*Try it*. Once you find the line with "Asked and answered" in the entries below, print it and each line after it up to and including the line with "Provide marker(s) on the finger", exactly, without pictures.

*Records from a dataset*.
- - - -
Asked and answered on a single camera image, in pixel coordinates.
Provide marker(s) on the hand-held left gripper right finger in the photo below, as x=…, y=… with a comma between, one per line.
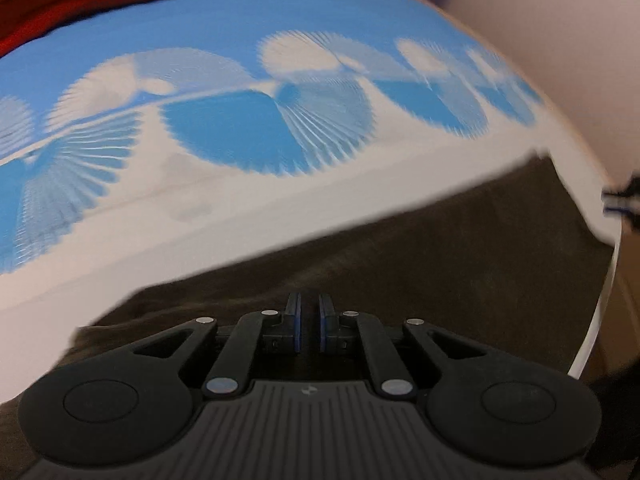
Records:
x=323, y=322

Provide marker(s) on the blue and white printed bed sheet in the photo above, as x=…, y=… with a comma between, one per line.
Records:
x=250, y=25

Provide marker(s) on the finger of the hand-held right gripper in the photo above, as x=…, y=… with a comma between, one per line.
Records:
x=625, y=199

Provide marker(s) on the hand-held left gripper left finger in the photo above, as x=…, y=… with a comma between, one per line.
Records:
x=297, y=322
- - - -
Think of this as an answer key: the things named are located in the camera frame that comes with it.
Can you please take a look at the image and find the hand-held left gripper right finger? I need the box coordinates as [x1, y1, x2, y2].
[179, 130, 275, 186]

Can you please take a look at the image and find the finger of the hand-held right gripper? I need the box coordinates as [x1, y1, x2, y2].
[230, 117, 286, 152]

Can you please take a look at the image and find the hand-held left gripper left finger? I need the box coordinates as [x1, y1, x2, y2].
- - - -
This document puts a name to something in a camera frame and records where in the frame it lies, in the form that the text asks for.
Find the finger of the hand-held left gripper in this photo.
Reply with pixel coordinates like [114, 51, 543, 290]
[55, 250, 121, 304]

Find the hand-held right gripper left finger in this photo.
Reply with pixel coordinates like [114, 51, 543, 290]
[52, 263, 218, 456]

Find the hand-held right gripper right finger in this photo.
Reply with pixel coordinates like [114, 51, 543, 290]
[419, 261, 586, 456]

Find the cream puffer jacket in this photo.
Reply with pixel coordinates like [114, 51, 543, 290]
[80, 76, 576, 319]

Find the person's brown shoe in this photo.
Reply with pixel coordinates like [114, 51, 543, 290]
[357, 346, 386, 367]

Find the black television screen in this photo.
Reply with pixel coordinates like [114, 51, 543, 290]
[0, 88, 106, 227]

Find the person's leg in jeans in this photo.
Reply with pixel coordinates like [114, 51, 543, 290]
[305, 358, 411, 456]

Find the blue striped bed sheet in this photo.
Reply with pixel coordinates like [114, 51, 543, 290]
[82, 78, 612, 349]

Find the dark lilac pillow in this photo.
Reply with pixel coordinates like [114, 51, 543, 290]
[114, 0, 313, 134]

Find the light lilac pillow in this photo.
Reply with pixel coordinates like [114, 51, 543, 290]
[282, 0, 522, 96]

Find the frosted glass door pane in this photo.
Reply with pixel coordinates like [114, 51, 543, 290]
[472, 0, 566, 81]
- - - -
*Task answer*.
Asked and answered on a single camera image, in pixel coordinates.
Provide marker(s) on the hand-held left gripper right finger in the photo below, as x=…, y=… with a comma between, one per line.
Records:
x=323, y=322

Provide marker(s) on the blue and white printed bed sheet in the photo above, as x=…, y=… with a comma between, one per line.
Records:
x=250, y=25

Provide marker(s) on the finger of the hand-held right gripper in the photo above, as x=…, y=… with a comma between, one per line.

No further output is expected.